The session on e-Book forum were actually 3 discussions rolled into one. I took this out of the conference guide: Get a bird’s eye look at the e-book market at our first-ever E Book Forum, presented in conjunction with the International Digital Publishing Forum. This multipart program will feature data analysis on e-book sales, a close-up look at current and emerging technologies and the impact of epub standards on publishers, channels and devices. Plus, a don’t-miss discussion of publishers’ e-book initiatives and successes. Presented by Peter Balis, Director – Online Sales, John Wiley & Sons, Nick Bogaty, Sr. Business Development Manager – Digital Publishing, Adobe Systems, Neelan Choksi, Chief Operating Officer, Lexcycle, LLC, Michael Smith, Executive Director, IDPF, Malle Vallik, Director – Digital Content & Interactivity, Harlequin Enterprises and Walter Walker, Director – Publishing Services, codeMantra, LLC.

Impressive inputs from everyone. Peter spoke about Wiley’s workflow and how they use Epub which allow them to push content to their distributor for further conversion to other formats. Nick felt that it was more a business reason than a technical one for Amazon not to support epub. Neelan demonstrated the new version of Stanza and how it supported various eBook channels like Amazon and Fictionwise among others. Hachette spoke of the growth of business, $4.7 million in sales of eBooks in 2008 and commented that they were one of the few to announce such numbers. Malle felt that by giving free content, you attracted consumers to come back for more.

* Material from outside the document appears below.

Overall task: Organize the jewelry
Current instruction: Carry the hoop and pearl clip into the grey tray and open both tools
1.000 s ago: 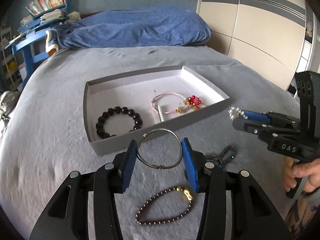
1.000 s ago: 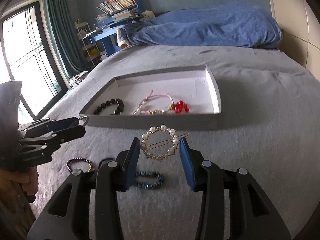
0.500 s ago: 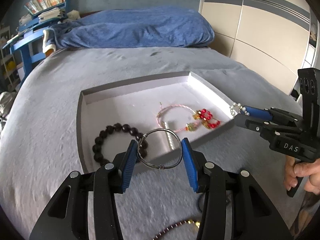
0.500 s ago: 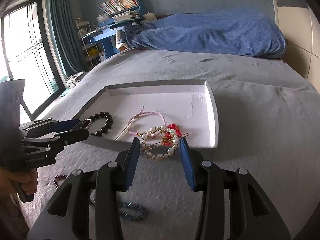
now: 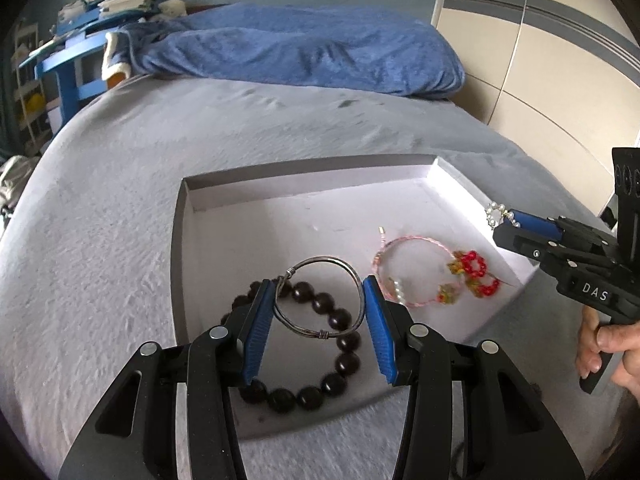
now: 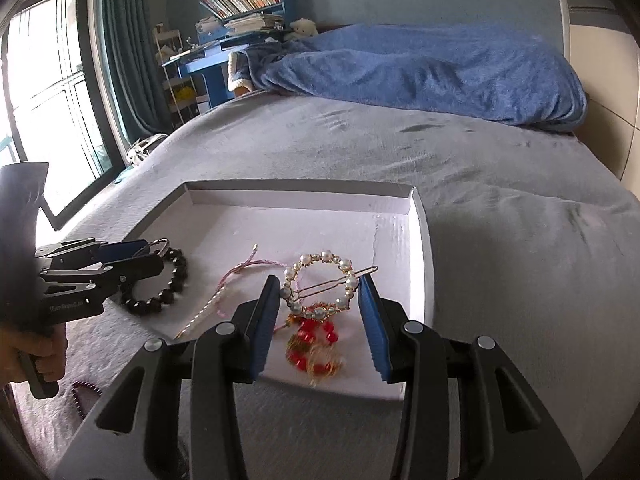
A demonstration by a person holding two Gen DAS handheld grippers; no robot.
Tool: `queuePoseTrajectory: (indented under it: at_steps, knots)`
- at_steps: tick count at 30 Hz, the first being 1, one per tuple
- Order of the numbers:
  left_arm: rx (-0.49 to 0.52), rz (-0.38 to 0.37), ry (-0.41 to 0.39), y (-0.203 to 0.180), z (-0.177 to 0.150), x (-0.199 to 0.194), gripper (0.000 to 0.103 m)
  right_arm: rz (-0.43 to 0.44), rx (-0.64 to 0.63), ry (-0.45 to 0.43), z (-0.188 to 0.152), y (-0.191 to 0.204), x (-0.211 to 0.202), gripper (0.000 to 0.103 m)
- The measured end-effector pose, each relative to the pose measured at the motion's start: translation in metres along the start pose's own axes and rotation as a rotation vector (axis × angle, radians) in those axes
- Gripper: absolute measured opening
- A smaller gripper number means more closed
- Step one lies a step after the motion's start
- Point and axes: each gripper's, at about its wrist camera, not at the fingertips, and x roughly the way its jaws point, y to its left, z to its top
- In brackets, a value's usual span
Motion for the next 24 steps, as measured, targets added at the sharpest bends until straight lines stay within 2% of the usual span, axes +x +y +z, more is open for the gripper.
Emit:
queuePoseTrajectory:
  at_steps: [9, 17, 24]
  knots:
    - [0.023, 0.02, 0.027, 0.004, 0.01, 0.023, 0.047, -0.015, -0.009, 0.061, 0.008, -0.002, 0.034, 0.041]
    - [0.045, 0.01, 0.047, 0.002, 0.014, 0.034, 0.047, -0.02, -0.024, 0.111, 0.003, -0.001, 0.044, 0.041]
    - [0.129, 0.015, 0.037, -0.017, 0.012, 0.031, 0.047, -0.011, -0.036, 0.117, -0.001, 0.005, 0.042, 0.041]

One very important thing that I almost left out. When they started discussing symantic searching, Stephen Rhind-Tutt of Alexander Street Press (somewhat of an expert database in certain areas), specifically spoke about their Civil War database. Apparently if you want to use only keywords you can just Google. However, if you want to search for specific information at a specific time and date you can use their data which they have compile for several resources thus enabling semantic searching.

On a concluding note I must say, there was a fantastic number of consultants at the show. Well…I guess that’s the result after a layoff.